Fatal Accident Great excitement was created on the afternoon of Sept. 12th in consequence of a lady, and gentleman being knocked down by an uncontrolable(sic) horse, the frightful collision resulting in the death of the gentleman, a fractured leg to the lady, a fall to the horse and its rider, and injuries to the last-named person. The two gentlemen were carried to the Infirmary as was also the lady, after she had been first taken into Balmoral House, there to have the broken limb set by Mr. Wilson and Dr. Turner. The rider of the horse was a gentleman named Pierce Edgecourt, who from some cause not clearly ascertained lost control of the animal, and kept his seat only by holding on to the mane and saddle till the collision occurred which proved so disastrous. The other unfortunate gentleman was a Mr. Coleman, chemist of Brompton, 43 years of age. He had been with his wife on the water, and both of them being cold and sick, they were crossing the road to the other side for sunshine and shelter, when the gentleman, not seeing the danger probably through the loss of an eye from a gunshot wound was knocked down and killed. An inquest was held, but the injured rider was not sufficiently recovered to give evidence.

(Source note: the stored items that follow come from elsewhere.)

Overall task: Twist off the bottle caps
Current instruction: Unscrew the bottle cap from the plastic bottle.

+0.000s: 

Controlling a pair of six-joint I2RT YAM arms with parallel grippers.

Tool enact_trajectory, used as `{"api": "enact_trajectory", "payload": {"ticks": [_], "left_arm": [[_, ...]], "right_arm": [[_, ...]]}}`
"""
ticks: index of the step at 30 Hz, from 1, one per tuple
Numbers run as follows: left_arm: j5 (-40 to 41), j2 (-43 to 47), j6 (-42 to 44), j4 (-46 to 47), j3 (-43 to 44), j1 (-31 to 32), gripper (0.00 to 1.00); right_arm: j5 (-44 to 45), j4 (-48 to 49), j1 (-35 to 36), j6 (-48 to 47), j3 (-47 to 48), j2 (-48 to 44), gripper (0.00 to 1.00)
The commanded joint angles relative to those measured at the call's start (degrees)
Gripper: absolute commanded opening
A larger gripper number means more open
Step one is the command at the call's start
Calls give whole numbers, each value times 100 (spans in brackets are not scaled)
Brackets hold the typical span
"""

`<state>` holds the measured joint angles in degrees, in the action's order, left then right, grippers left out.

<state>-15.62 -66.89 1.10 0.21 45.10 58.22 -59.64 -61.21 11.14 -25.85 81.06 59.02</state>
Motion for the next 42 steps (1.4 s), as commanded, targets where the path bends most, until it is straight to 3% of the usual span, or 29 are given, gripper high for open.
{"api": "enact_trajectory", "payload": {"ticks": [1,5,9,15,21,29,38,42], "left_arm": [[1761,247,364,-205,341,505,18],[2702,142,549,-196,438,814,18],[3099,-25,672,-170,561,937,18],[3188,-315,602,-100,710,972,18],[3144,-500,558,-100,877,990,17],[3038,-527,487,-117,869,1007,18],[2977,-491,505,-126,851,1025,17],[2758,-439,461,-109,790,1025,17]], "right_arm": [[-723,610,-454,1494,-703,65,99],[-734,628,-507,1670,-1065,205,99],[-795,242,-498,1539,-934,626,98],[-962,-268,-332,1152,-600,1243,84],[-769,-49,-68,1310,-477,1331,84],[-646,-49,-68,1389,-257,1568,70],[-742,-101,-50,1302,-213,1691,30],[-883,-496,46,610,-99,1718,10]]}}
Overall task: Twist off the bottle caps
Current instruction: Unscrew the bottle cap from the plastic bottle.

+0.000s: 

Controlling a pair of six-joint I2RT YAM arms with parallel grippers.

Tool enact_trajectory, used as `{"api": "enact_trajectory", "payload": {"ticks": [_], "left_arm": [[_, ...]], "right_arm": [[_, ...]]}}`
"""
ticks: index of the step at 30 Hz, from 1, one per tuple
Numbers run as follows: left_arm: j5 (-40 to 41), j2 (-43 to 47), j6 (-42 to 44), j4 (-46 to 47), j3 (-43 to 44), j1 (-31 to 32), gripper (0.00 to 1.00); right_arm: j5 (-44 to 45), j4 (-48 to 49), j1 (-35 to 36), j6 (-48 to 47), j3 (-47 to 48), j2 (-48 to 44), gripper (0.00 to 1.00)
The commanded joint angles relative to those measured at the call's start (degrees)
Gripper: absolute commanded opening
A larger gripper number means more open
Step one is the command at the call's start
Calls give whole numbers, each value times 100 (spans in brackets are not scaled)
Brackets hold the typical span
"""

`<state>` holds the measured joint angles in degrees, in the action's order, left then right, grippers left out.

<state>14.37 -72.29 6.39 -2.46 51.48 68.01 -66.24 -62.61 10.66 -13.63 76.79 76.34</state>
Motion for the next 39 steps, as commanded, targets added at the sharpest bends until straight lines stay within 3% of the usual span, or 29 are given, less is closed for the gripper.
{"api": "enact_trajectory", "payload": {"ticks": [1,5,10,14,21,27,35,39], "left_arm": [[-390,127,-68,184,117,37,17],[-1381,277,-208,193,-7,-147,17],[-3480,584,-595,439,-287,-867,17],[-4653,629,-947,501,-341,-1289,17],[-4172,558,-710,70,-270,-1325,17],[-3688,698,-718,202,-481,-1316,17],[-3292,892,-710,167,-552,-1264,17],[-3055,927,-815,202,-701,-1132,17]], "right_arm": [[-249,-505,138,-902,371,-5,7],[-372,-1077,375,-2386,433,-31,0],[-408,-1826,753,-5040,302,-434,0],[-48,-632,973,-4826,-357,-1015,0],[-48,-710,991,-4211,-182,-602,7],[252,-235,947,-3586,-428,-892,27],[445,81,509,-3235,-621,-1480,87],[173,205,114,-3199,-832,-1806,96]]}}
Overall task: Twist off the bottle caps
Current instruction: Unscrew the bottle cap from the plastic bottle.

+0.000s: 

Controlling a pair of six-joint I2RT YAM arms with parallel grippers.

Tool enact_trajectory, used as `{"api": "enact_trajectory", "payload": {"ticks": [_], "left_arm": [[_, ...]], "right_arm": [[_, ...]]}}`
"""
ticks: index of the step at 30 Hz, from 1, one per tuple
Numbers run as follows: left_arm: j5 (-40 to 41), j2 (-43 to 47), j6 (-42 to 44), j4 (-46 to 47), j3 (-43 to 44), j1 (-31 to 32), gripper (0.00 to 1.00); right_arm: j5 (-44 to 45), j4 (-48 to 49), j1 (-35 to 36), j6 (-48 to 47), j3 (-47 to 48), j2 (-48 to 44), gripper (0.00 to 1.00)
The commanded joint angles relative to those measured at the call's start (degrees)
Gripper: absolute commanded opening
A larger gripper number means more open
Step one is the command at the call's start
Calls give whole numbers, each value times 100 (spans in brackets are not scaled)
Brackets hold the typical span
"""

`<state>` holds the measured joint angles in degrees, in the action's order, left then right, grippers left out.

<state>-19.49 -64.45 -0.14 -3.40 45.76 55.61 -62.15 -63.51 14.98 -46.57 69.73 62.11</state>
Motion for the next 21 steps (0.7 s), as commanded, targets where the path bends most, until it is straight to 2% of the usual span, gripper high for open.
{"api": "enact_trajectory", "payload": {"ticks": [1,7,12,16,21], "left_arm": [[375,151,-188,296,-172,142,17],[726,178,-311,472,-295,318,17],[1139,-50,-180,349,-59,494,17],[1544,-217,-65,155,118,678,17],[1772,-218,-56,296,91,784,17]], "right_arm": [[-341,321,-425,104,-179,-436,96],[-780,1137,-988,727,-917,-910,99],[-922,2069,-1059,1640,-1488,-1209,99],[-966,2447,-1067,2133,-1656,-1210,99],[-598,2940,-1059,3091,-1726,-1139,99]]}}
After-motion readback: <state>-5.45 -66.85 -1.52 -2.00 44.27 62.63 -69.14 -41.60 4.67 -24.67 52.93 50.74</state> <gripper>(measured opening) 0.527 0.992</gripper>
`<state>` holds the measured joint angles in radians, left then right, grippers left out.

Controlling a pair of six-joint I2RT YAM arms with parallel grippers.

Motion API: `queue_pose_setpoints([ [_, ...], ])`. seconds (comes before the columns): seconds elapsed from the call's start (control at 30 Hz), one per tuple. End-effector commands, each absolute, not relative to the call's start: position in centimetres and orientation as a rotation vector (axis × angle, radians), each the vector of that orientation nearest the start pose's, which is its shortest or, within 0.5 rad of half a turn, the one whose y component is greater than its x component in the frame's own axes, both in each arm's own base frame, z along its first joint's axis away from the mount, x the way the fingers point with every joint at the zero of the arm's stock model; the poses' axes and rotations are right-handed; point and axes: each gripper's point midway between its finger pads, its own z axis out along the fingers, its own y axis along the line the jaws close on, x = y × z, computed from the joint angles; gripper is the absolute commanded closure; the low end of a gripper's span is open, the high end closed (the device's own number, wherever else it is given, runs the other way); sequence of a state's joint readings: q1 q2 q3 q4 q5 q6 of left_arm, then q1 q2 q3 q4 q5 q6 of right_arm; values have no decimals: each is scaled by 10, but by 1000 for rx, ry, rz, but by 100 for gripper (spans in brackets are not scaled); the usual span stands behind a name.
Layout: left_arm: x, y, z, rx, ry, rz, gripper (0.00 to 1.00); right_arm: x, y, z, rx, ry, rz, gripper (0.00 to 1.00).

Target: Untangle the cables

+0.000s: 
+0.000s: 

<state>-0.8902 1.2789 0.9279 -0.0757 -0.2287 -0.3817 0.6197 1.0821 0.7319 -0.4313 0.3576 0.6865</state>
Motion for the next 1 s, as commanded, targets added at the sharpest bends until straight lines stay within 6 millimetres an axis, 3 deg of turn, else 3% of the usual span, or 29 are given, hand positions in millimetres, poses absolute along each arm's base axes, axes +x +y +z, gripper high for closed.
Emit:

A Miraculous Escape. Mr. B. Chaffey, a gentleman residing at 128 Marina, in calling attention of the local Board to the unprotected state of the parade, described a most miraculous escape in the following terms:- On Thursday last [Sept. 24] the nurse had charge of my children on that part of the parade at the western end of the Collonade, when on turning round for one of them and releasing her hold of the perambulator, it immediately ran down the sharp incline, and, with the child in it, was precitated over the wall down to the beach, a distance of fully ten feet. Fortunately, the child escaped almost unhurt, but the result might have been very different.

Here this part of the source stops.